Using Photomatix, you have 2 tone mapping choices

&#8226; Detals Enhancer - the stylized look
&#8226; Tone Compressor - truer to the scene


----------



## amolitor (Jan 11, 2013)

For the kinds of things you're interested in, you might just do it by hand. A couple of exposures (or even just the raw) onto a couple of layers, some masking and blending. It's pretty easy if there's just a couple of well defined areas you want to push some detail into.


----------



## rexbobcat (Jan 11, 2013)

What about the color though? From my previous trials with older versions of Photomatix, the colors kind of warp, like green becomes reallllyyy green and kind of neon as opposed to pastel-ly


----------



## rexbobcat (Jan 11, 2013)

amolitor said:


> For the kinds of things you're interested in, you might just do it by hand. A couple of exposures (or even just the raw) onto a couple of layers, some masking and blending. It's pretty easy if there's just a couple of well defined areas you want to push some detail into.



I've thought about that...but it's sooooo tedious...especially when you have to go around the edge of an irregular shape.
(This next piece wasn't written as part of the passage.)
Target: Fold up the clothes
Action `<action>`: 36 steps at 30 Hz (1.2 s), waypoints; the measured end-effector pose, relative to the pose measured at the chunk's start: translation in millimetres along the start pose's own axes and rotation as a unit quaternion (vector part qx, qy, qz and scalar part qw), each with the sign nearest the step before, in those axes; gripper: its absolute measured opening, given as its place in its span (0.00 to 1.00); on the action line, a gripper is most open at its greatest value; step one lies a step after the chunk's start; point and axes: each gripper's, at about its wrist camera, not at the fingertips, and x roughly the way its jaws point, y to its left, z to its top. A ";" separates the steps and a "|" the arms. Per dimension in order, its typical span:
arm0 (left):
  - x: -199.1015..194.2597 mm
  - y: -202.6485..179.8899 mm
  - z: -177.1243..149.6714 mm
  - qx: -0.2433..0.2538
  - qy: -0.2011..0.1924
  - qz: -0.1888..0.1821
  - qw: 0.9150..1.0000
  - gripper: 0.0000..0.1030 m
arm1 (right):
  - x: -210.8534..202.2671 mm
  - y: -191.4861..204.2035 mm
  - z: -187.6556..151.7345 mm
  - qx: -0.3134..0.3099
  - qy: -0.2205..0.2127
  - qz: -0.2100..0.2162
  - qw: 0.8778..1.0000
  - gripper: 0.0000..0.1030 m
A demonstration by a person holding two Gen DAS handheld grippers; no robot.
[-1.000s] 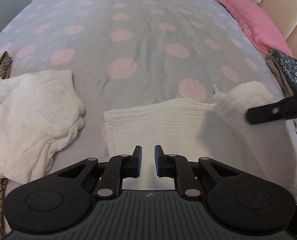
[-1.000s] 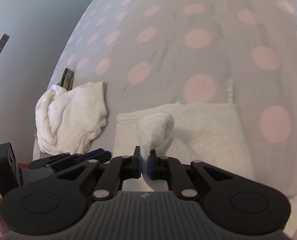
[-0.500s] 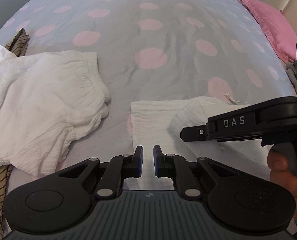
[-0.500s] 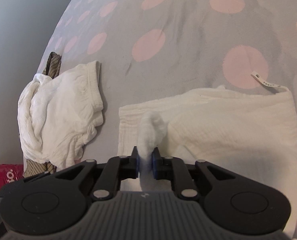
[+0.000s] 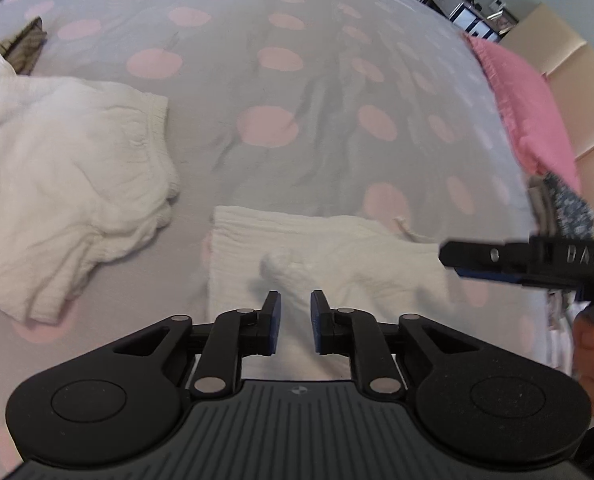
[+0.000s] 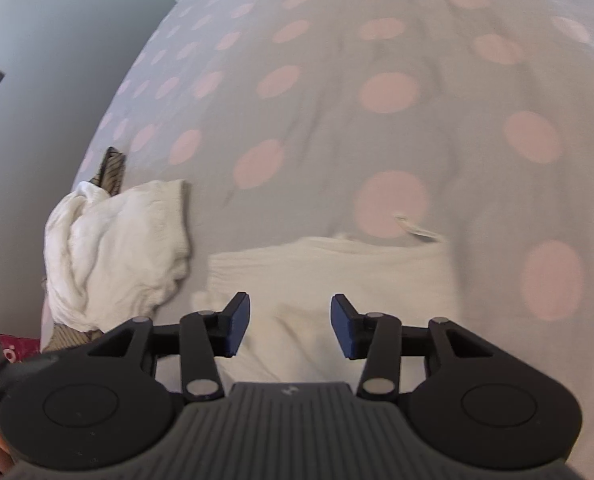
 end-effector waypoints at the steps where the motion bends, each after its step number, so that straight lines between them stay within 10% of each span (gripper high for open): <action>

Then I get halos from not being precise enough. lol


----------



## ann (Jan 11, 2013)

You might also check out Photo engine by Oleno it gives very realistic images with little in any tweaking.


----------



## rexbobcat (Jan 11, 2013)

ann said:
			
		

> You might also check out Photo engine by Oleno it gives very realistic images with little in any tweaking.



Lol yeah I just found that one too. There are so many options. 

I'm sure they all do basically the same thing but it's the nuances that add up after a while.


----------



## dmunsie (Jan 15, 2013)

Seems alot of users just use the presets in Photomatix and click save.  You 100% can go from natural to crazy surreal (glow/pastel/etc) with any level in between. Fast & super easy to use.


----------